Clearly disrupting the old Hollywood business model, one ruled by studio heads and monopolized by money, Netflix ushered in an era of change defined by a myriad of diverse streaming networks that offer artists the kinds of jobs that were considered sure failures in an industry highly reliant on big-budget films. “The theatrical business got sort of cannibalized, it go so highly politicized because of the amount of money,” says Hunnam. “The competition got so fierce for the weekends: you basically had to own your weekend and so it really meant that 50 legitimate films a year could come out and the cost of monopolizing a weekend like that, the amount of press money you had to spend [turned it into] this sort of fear-based production mentality and the victim of that was smart, original, adult programming because unless you had some sort of recognition factor, some sort of prior IP that really resonated with a large audience, it was very hard to get these types of movies made.”

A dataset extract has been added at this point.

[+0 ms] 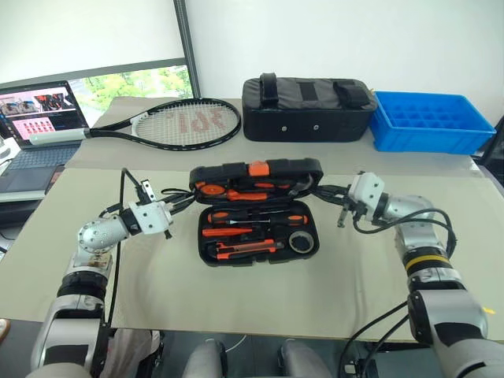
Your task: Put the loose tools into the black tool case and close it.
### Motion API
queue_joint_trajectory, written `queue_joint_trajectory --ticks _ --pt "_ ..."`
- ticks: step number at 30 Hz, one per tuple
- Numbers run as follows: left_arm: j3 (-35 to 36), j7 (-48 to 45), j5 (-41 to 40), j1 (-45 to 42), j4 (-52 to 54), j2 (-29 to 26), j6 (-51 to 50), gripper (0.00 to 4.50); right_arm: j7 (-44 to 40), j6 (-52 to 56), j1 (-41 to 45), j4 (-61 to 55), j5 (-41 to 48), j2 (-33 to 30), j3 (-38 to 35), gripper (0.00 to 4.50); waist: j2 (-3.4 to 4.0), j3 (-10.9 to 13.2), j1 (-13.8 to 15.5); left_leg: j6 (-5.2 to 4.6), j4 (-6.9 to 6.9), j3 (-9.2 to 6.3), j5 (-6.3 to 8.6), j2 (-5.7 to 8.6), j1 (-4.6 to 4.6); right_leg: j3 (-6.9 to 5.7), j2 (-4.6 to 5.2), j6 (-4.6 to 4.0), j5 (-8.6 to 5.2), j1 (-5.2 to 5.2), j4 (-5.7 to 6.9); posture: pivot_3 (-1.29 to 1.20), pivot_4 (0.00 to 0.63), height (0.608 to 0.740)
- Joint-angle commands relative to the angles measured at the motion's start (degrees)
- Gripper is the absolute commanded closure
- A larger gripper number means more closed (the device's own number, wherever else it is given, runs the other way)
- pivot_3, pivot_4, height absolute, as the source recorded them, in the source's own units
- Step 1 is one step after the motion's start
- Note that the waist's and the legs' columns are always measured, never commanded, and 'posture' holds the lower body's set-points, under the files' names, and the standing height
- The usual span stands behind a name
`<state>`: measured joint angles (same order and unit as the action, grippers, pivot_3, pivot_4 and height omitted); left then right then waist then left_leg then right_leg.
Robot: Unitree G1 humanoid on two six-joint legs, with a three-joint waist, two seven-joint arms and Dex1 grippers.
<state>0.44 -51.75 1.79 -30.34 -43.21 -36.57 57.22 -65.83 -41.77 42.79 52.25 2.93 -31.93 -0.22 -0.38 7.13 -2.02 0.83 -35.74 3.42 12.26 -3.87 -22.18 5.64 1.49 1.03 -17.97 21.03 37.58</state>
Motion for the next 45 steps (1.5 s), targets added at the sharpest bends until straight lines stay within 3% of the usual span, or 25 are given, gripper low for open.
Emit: queue_joint_trajectory --ticks 1,8,13,17,21,26,28,32,36,39,45 --pt "-5.1 -2.9 2.0 3.2 1.7 -3.7 7.5 3.61 -2.1 -1.5 -2.1 -4.5 -0.9 -3.9 1.8 4.14 0.06 0.0 0.0 -0.01 0.01 0.01 0.00 0.00 0.02 0.00 0.00 0.00 0.00 -0.01 -0.01 0.00 0.150 0.708" --pt "-6.4 0.2 -0.3 8.5 1.3 -11.6 20.2 1.14 -6.8 7.2 -17.2 -18.7 3.3 -13.4 1.0 1.87 0.07 -0.1 1.0 -0.05 0.06 0.12 0.04 -0.08 0.13 0.00 0.08 -0.01 -0.01 -0.13 -0.21 0.00 0.150 0.708" --pt "-6.9 1.0 -4.6 10.5 -3.4 -15.5 19.3 1.14 -7.6 25.4 -35.4 -42.5 10.8 -19.7 -1.0 1.87 0.12 -0.1 1.0 -0.05 0.12 0.25 0.05 -0.18 0.49 0.04 0.18 -0.03 -0.01 -0.59 -0.44 0.00 0.150 0.708" --pt "-4.4 -2.7 -14.0 7.1 -4.6 -11.6 1.2 1.14 -5.1 42.3 -44.6 -62.4 18.2 -20.5 0.4 1.87 0.09 -0.1 0.8 -0.04 0.19 0.26 0.04 -0.18 0.68 -0.03 0.13 -0.01 -0.04 -0.73 -0.43 0.00 0.150 0.708" --pt "-2.6 -8.3 -24.2 4.8 4.8 -8.1 -20.3 1.14 -3.0 53.6 -45.5 -71.0 21.1 -19.5 4.0 1.87 -0.04 0.0 0.7 -0.02 -0.11 0.15 0.03 -0.21 0.52 -0.11 -0.09 0.35 -0.19 -0.64 -0.35 0.00 0.150 0.708" --pt "-2.0 -11.1 -31.2 1.4 20.7 -6.2 -41.2 1.14 1.3 51.3 -35.2 -62.7 14.3 -13.8 7.4 1.87 -0.18 0.0 0.8 -0.01 -0.14 0.09 0.03 -0.14 0.39 -0.09 -0.11 0.36 -0.18 -0.57 -0.42 0.00 0.150 0.708" --pt "-1.3 -11.4 -31.2 0.3 22.7 -5.8 -44.5 1.14 1.9 49.9 -32.1 -59.4 13.1 -12.1 7.5 1.87 -0.16 0.0 0.8 -0.02 -0.16 0.07 0.02 -0.12 0.32 -0.08 -0.13 0.35 -0.16 -0.51 -0.42 0.00 0.150 0.708" --pt "-2.7 -15.3 -30.6 -6.6 24.1 -3.8 -49.5 1.14 10.0 44.5 -17.9 -43.9 8.2 -5.7 5.4 1.87 -0.13 0.1 0.6 0.00 -0.18 0.03 0.01 -0.14 0.33 -0.05 -0.23 0.28 -0.09 -0.48 -0.46 0.00 0.150 0.708" --pt "-4.0 -15.6 -28.6 -9.2 24.7 0.1 -51.9 1.14 17.5 41.7 -12.4 -35.6 5.8 -1.7 3.3 1.87 -0.08 0.0 0.8 0.02 -0.18 0.00 -0.02 -0.11 0.25 -0.04 -0.22 0.17 0.01 -0.41 -0.44 0.00 0.150 0.708" --pt "-4.8 -15.0 -27.1 -9.9 25.5 3.0 -53.4 1.14 22.2 40.2 -10.8 -32.8 4.4 -0.1 2.0 1.87 -0.08 0.0 1.1 0.01 -0.12 -0.02 -0.01 -0.11 0.20 -0.04 -0.23 0.04 0.08 -0.41 -0.47 0.00 0.150 0.708" --pt "-9.6 -15.1 -22.3 -10.1 25.3 8.6 -57.2 1.14 22.5 51.3 -20.8 -46.8 9.6 -0.7 -1.2 1.87 -0.03 0.0 2.0 -0.04 -0.13 -0.07 0.03 -0.08 -0.05 -0.05 -0.18 0.07 0.06 -0.37 -0.50 0.00 0.150 0.708"
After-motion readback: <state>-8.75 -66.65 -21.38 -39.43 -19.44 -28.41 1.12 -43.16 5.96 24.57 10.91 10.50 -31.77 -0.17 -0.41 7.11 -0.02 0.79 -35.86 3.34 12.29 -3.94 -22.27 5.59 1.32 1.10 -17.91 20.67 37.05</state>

Out of the those constraints arose a network dedicated to “opening the film business back up,” says Hunnam, creating an exorbitant amount of new content alongside the ability to actually take some losses. According to Hunnam, Netflix’s business model serves a dual beneficial purpose. On the one hand, “they basically subscribe to author theory, which [means] that there is a filmmaking community but there is one person with one vision at the center of it and they are very hands off.” On the other hand, given that its primary mission is to produce loads of material, it becomes virtually impossible for the network to scrutinize every scene in every production, giving employees even even more liberty.

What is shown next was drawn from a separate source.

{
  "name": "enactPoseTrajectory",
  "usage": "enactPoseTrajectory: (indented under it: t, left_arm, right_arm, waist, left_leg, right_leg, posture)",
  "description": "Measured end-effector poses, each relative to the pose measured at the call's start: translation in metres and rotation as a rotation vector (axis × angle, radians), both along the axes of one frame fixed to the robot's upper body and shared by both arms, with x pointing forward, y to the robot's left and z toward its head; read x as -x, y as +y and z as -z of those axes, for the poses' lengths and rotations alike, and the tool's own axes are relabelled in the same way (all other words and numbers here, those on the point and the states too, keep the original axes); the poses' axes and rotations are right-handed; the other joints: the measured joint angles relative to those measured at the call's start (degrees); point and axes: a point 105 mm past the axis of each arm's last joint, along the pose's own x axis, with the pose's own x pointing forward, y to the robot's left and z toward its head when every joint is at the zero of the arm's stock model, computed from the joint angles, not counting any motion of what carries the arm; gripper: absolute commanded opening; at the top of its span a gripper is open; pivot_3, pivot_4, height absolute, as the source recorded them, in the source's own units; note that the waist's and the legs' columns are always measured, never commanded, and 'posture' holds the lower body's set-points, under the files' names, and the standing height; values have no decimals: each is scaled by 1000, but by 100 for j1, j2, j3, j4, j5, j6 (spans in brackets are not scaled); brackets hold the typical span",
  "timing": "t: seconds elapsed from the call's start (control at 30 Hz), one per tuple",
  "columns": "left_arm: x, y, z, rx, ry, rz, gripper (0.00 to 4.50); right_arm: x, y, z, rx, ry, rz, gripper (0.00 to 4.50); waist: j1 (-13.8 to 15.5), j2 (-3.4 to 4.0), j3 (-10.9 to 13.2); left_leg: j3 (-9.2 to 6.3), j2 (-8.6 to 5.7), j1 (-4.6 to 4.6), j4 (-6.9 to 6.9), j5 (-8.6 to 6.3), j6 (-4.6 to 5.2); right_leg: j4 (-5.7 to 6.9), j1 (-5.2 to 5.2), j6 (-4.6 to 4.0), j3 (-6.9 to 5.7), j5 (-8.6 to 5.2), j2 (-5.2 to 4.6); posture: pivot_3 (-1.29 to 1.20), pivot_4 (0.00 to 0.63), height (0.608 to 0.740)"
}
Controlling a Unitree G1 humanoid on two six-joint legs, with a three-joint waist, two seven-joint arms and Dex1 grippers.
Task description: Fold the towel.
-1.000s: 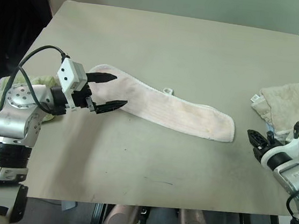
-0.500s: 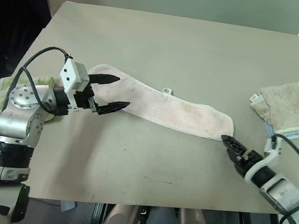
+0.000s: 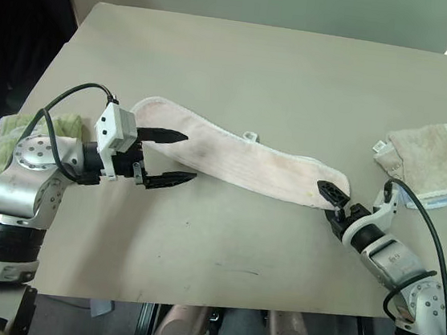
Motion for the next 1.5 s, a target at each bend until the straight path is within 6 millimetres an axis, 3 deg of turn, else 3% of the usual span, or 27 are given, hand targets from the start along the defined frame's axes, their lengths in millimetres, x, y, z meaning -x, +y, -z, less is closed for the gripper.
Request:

Hedlund echoes his costar’s sentiments also mentioning the greater access to content by a much wider audience pool than what the film industry is accustomed to. “It was only like eight years ago [that], if you did a film for $30 million and it opened to $15 million but, slowly, over the next three or four weeks possibly made it up to $30 million, it wouldn’t guarantee [a studio’s investment] back,” he explains. “Because they’ve put $30 million in the advertising so, in order to break even, you always had to make double what the budget was. But the classic phrase was ‘Yeah, but we’ll make that back up in DVDs.’” As the actor notes, though, not everyone always had access to DVDs. “I was just shooting a film in a lot of remote areas in Australia, [with] no theaters around,” he recalls. “If you went to a supermarket, there might have been DVDs of a 1980s Steven Seagal film or something like that, they didn’t have access [to a wider range of selections], but everybody [now] is up to par with everything that’s out there because they’ve all been watching Netflix.”

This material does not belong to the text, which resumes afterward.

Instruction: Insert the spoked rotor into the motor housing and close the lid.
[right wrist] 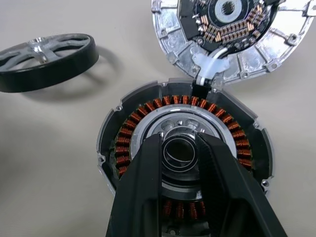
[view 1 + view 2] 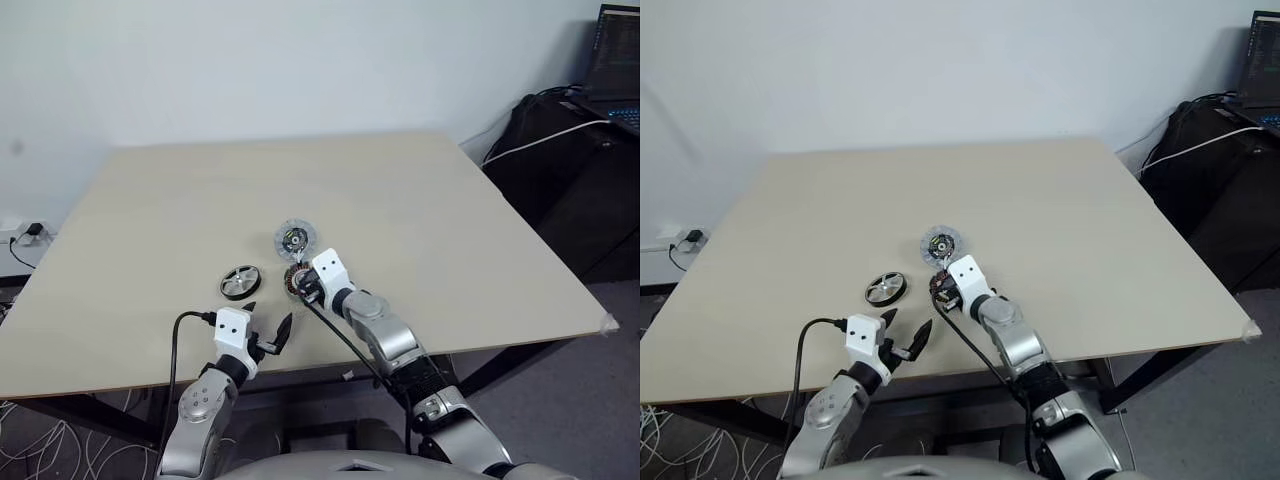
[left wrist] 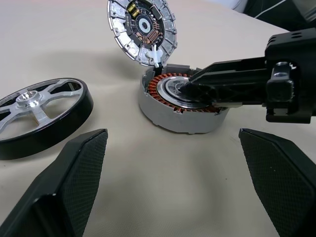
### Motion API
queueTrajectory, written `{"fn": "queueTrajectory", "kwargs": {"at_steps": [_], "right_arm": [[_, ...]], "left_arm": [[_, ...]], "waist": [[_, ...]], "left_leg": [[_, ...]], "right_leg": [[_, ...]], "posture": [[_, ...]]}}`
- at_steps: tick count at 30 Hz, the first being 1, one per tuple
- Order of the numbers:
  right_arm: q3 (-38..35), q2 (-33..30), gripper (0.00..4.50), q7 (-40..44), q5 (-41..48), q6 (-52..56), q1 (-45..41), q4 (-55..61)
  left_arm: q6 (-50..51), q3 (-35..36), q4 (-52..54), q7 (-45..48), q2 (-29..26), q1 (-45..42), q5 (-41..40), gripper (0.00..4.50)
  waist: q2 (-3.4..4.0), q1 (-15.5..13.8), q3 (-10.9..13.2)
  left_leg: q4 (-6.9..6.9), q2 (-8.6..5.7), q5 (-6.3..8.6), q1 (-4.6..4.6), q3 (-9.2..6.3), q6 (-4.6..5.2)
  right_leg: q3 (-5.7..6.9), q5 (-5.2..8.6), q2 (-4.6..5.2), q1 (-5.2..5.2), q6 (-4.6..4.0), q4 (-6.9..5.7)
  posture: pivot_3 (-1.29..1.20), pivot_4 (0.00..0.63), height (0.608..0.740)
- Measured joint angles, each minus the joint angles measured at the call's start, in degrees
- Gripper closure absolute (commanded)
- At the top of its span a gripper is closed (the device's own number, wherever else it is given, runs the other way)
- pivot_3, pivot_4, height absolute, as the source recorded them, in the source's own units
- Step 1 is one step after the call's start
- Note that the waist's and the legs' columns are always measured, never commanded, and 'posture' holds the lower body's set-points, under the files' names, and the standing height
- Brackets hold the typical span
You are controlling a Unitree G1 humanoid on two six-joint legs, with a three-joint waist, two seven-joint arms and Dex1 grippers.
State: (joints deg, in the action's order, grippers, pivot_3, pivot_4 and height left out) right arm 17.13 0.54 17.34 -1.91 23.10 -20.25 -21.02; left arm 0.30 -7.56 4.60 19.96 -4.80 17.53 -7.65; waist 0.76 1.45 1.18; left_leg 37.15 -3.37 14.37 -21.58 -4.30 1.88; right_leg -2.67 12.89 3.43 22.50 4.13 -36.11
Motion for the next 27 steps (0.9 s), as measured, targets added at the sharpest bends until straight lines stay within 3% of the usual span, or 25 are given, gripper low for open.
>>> {"fn": "queueTrajectory", "kwargs": {"at_steps": [13,27], "right_arm": [[-0.2,0.9,3.82,0.0,-0.1,-3.0,-3.9,-6.7],[-0.3,0.2,3.82,0.7,0.0,-2.9,-3.3,-5.8]], "left_arm": [[-0.4,0.0,0.0,0.0,0.0,0.0,0.0,0.00],[-0.6,0.0,0.0,0.0,0.0,0.1,0.0,0.00]], "waist": [[0.01,0.1,0.0],[0.01,0.1,0.0]], "left_leg": [[-0.03,-0.01,0.00,0.00,0.00,-0.01],[-0.03,-0.01,0.00,0.00,0.00,-0.01]], "right_leg": [[-0.01,-0.01,-0.01,0.02,-0.02,0.00],[0.00,-0.01,-0.01,0.01,-0.02,-0.01]], "posture": [[0.00,0.000,0.740],[0.00,0.000,0.740]]}}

When analyzing the changes that have rocked Hollywood in the 20 years since they first landed in the business, both actors acknowledge that the Internet in general and streaming in specific are only the latest trends to have revolutionized the industry. What is next? “It’s a great question and I could probably be very wealthy if I could predict what that next trend is going to be,” says Hunnam. “It just seems in general to me that there is something fairly radical [happening] and there’s been an acceleration of a trend from a dominance hierarchy to a competence hierarchy, which is great. I feel very optimistic: there was a real sense of pessimism within Hollywood about five, six, seven years ago. It seemed like artists really had something to say and didn’t have the ability to  say it. I just don’t feel that anymore. [Netflix] isn’t the only game in town but they were the first doing it and paved the way for everyone who is now trying to copy their business model. While screaming outrage at Netflix’s behavior, they’re trying to replicate it.”